Mortgage repayments up 39% in the last five years – analysis

New analysis has revealed that even after adjusting for inflation, the average homebuyer is paying 39% more per month when repaying their mortgage versus five years ago. 

Octane Capital analysed the current monthly cost of a mortgage based on the average mortgage rate and a 80% loan to value and how this monthly cost has changed over the last five and 10 years after adjusting for inflation.

The research shows that between 2018 and 2023 monthly mortgage payments rose by 39%, increasing from £1,008 per month to £1,404. This compares to an increase of just 4.3% from 2013 to 2018, from £966 to £1,008.
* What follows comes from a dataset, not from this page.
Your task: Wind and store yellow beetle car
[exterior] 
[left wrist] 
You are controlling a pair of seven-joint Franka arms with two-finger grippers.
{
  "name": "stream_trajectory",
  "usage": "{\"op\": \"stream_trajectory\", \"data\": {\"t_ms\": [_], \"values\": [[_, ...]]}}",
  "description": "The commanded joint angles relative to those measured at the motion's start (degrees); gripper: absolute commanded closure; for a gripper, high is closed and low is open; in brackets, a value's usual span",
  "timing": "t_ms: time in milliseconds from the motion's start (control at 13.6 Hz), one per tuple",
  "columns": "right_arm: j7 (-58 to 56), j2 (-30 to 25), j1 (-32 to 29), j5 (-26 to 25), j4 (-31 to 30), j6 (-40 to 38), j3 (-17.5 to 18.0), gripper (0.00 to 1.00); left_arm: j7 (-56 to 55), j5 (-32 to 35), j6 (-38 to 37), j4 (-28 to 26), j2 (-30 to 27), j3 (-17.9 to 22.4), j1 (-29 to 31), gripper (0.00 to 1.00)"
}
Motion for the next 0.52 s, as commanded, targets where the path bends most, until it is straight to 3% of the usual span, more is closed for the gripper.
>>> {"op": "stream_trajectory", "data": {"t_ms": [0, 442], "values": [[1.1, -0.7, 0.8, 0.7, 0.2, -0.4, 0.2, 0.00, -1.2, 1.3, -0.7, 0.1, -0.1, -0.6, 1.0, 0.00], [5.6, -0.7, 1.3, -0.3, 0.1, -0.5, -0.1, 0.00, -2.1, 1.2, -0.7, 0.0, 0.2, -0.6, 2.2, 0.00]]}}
Between 2013 and 2018 typical mortgage rates fell from 3.79% to 2.34%, which kept the cost of monthly repayments low despite prices rising. House prices surged by 22.2% in five years from £234,000 in 2013 to £286,000 in 2018, and it’s likely having such cheap mortgages fuelled this rise.

Rather than mortgage affordability, the challenge for buyers in 2018 was finding a bigger deposit, as typical 20% deposits rose from £46,800 in 2013 to £57,200 in 2018. Since 2018, however, house prices have only risen by 1% to around £287,500 in 2023.

CEO of Octane Capital, Jonathan Samuels, commented:

“The cost of repaying a mortgage is considerably higher in today’s market than it was just five years ago and much of the increase seen over the last decade has come since 2018. This pain has arguably been prolonged by the Bank of England who have been cautious, to say the least, in their attempts to manage inflation.

The current climate is likely to block the aspirations of many who want to own their own home although there has been signs of positivity this week, as some lenders have reduced their fixed rate offering to below the five per cent threshold.

However, it’s extremely likely we will see the Bank of England increase the base rate yet again this week and so it’s unclear as to how long this period of increased mortgage affordability will last.”